:: EXERCISE DIRECTIONS ::
In the listing that follows, how many lines include the word "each"? Only the number is wanted.
[Start of section]
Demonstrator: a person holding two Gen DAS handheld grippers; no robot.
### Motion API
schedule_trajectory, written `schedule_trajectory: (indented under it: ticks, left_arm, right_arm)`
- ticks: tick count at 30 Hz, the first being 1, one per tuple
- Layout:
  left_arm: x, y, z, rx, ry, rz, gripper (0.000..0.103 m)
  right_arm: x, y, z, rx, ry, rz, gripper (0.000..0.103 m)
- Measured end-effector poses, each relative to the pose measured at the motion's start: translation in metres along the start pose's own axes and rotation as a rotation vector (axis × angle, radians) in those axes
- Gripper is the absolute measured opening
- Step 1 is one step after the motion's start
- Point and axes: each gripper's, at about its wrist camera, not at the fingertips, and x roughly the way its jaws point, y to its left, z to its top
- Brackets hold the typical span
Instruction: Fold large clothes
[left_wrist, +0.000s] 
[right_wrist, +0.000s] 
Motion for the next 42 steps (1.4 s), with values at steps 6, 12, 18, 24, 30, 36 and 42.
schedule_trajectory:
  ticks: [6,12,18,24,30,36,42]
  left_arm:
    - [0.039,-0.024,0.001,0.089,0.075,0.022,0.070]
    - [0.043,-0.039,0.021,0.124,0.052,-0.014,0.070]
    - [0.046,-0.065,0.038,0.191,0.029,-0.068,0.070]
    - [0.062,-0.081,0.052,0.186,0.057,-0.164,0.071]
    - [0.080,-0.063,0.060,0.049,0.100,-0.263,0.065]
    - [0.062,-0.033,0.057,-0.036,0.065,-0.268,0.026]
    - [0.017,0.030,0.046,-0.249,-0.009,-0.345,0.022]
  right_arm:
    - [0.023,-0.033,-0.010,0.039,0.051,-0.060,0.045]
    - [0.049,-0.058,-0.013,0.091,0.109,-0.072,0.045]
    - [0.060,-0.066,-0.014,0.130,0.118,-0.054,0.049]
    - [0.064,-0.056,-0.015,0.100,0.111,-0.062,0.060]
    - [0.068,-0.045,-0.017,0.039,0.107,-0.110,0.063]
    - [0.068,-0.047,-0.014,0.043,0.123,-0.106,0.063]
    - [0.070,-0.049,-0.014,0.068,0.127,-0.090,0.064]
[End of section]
:: WORKED SOLUTION ::
2